Back in the 1990s, a husband and wife duo of University of Pennsylvania ecologists teamed up with a juice company to dump orange peels and pulp on a barren pasture in a Costa Rican national park. Today, the area is covered in lush vegetation that puts neighboring forests to shame, a new paper reports.
This project is the brain child of Daniel Janzen and Winnie Hallwachs, a husband-and-wife team of ecologists at the University of Pennsylvania who worked as researchers and technical advisers for Costa Rica’s Área de Conservación Guanacaste (ACG, Guanacaste Conservation Area) back in the 90s. The job let them witness the strain tropical forest ecosystems are put under first-hand — so they decided to focus the latter half of their careers on preserving them.
A-pealing
So in 1997, they approached orange juice manufacturer Del Oro, a company that was just starting production along the ACG’s northern border with a proposal. If Del Oro would donate a part of the forested area they owned to the ACG, it would be allowed to dump its orange waste at no extra cost on degraded land within the park. The deal went through and in the first year alone some 12,000 metric tons of orange pulp and peels found their way to degraded land. Because of legal complications (a rival company sued Del Oro for “defiling a national park”), the peeled land remained largely overlooked up to now.

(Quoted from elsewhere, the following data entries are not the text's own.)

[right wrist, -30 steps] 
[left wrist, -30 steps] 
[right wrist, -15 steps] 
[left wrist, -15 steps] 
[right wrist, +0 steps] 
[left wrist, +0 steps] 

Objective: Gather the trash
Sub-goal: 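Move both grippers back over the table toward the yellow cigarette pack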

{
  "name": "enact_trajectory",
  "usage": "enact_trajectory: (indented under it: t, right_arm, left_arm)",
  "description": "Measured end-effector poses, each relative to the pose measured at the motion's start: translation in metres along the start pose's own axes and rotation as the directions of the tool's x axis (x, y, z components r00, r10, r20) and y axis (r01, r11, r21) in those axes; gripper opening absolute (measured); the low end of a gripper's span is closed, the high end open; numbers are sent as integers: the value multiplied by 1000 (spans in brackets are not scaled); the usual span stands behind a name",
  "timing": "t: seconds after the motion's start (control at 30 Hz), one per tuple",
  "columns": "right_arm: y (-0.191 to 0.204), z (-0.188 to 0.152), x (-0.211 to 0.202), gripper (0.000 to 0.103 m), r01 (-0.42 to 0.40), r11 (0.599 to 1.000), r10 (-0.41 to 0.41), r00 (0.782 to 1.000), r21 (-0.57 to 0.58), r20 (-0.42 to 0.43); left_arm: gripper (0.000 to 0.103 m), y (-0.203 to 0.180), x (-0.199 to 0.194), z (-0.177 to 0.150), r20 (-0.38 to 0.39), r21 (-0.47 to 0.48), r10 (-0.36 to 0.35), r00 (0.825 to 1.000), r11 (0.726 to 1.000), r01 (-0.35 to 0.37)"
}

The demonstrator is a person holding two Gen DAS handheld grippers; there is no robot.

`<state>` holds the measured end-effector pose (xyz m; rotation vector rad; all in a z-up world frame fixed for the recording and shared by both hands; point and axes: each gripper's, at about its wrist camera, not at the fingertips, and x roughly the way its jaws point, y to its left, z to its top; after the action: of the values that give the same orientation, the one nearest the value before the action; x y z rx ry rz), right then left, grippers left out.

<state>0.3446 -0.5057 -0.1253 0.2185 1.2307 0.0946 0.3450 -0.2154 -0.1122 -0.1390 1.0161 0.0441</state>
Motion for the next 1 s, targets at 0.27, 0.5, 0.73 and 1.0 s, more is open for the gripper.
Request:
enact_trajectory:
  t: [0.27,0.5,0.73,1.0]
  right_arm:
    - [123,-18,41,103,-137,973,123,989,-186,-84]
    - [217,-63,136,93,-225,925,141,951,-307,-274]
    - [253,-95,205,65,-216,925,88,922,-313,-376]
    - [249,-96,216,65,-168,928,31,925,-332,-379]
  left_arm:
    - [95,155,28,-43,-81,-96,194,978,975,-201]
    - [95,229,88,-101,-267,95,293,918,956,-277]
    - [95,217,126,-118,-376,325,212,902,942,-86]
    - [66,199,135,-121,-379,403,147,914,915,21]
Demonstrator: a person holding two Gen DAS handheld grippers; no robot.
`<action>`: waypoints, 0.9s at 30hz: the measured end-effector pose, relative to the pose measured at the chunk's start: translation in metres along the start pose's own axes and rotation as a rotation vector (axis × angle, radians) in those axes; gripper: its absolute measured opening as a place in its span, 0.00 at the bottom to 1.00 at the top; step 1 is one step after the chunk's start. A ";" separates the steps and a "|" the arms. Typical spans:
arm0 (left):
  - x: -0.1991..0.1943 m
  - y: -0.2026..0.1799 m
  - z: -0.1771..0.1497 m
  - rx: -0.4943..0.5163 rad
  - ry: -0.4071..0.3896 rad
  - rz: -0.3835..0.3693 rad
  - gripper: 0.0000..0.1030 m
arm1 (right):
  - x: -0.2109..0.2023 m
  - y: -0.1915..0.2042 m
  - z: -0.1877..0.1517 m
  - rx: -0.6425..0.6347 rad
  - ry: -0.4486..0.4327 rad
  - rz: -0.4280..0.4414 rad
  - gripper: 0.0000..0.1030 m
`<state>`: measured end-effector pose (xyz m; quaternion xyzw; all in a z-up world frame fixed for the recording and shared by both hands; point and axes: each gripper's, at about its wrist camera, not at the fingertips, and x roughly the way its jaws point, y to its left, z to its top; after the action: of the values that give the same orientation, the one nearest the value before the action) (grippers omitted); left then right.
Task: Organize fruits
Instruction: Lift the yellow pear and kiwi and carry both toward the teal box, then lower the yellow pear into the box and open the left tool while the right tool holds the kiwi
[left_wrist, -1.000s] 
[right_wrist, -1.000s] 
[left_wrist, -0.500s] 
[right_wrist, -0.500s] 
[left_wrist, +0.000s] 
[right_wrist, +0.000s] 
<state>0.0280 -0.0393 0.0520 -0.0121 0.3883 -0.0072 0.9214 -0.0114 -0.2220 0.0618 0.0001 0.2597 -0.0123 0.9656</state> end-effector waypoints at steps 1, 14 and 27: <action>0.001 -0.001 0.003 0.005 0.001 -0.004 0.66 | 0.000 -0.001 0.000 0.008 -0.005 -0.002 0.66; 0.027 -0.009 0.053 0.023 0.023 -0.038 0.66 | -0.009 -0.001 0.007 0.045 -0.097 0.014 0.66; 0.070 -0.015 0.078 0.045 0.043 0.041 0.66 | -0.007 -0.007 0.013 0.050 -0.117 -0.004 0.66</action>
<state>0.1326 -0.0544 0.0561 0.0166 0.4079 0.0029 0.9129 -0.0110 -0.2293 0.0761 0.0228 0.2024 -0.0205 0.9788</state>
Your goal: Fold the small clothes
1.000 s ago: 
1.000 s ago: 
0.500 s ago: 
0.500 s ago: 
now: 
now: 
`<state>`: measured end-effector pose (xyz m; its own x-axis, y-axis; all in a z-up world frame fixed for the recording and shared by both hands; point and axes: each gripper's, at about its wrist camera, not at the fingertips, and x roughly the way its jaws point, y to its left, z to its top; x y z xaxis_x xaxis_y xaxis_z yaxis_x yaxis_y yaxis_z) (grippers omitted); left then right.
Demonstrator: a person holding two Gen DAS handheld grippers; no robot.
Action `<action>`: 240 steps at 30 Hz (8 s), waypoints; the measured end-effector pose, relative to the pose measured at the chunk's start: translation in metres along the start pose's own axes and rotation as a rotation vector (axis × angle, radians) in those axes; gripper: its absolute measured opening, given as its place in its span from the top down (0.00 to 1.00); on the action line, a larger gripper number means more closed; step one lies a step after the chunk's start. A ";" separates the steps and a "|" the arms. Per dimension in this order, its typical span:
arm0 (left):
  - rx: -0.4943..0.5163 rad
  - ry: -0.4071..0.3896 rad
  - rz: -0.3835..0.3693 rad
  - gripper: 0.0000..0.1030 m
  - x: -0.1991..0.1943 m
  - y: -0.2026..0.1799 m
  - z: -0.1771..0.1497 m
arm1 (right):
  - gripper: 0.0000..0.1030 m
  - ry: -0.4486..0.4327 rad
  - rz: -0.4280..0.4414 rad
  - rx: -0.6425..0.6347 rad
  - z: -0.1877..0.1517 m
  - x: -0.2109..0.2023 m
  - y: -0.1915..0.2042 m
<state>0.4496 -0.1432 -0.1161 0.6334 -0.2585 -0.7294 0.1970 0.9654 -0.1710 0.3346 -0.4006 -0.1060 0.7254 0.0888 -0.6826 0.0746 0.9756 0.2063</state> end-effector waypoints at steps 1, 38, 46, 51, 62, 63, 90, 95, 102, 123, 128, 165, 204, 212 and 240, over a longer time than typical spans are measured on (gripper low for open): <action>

But the deal did pay off, says Timothy Treuer, a graduate student in Princeton’s Department of Ecology and Evolutionary Biology and co-lead author of the paper quantifying the outcome today.
“This is one of the only instances I’ve ever heard of where you can have cost-negative carbon sequestration,” Treuer adds. “It’s not just a win-win between the company and the local park — it’s a win for everyone.”
Truer teamed up with Jonathan Choi, who was a Princeton ecology and evolutionary biology senior at the time. The two evaluated two sets of soil samples to see what (if any) effect the peels had on soil quality. The first set of samples was collected and analyzed in 2000 by co-author Laura Shanks from Belio College. Her results were never published, so her analysis was incorporated in the study to serve as a benchmark. The second set of samples was collected in 2014 by Choi.
But even without looking at the results, the duo could tell that the oranges left a big mark on the area.
“It was so completely overgrown with trees and vines that I couldn’t even see the 7-foot-long sign with bright yellow lettering marking the site that was only a few feet from the road,” Truer recounts.
“The site was more impressive in person than I could’ve imagined,” Choi added. “While I would walk over exposed rock and dead grass in the nearby fields, I’d have to climb through undergrowth and cut paths through walls of vines in the orange peel site itself.”
More of everything
To quantify changes in vegetation, the team used several transects within the area. These were 100-meter-long parallel lines through the forest, which the team would use as guides. For control, they set up a similar transect system on the pasture on the other side of the road, which hadn’t been used to dump the peels. Lastly, they identified the species and measured the diameter of every tree within 3 meters of each transect for both areas.
The differences were quite dramatic. In the peel-plastered area, the team found richer soil, more diversity in the species of trees, more overall biomass (the trees grew bigger and faster), and greater canopy closure compared to the control area.
They found dramatic differences between the areas covered in orange peels and those that were not. The area fertilized by orange waste had richer soil, more tree biomass, greater tree-species richness and greater forest canopy closure. All in all, these effects show that agricultural waste can play a huge hand in regenerating forest ecosystems while also sequestering a large quantity of carbon at virtually no cost to industry or society at large.
“Plenty of environmental problems are produced by companies, which, to be fair, are simply producing the things people need or want,” said study co-author David Wilcove, Professor of ecology and evolutionary biology and public affairs and the Princeton Environmental Institute.
“But an awful lot of those problems can be alleviated if the private sector and the environmental community work together. I’m confident we’ll find many more opportunities to use the ‘leftovers’ from industrial food production to bring back tropical forests. That’s recycling at its best.”
It’s not very surprising to see that the peels helped the forest get back on its feet — after all, people have been using compost to fuel crops for centuries. Considering the ease and virtually inexistent cost of the operation, however, similar projects should be implemented around the world to boost struggling forest ecosystems while keeping our landfills emptier.
The paper “Low-cost agricultural waste accelerates tropical forest regeneration” has been published in the journal Restoration Ecology.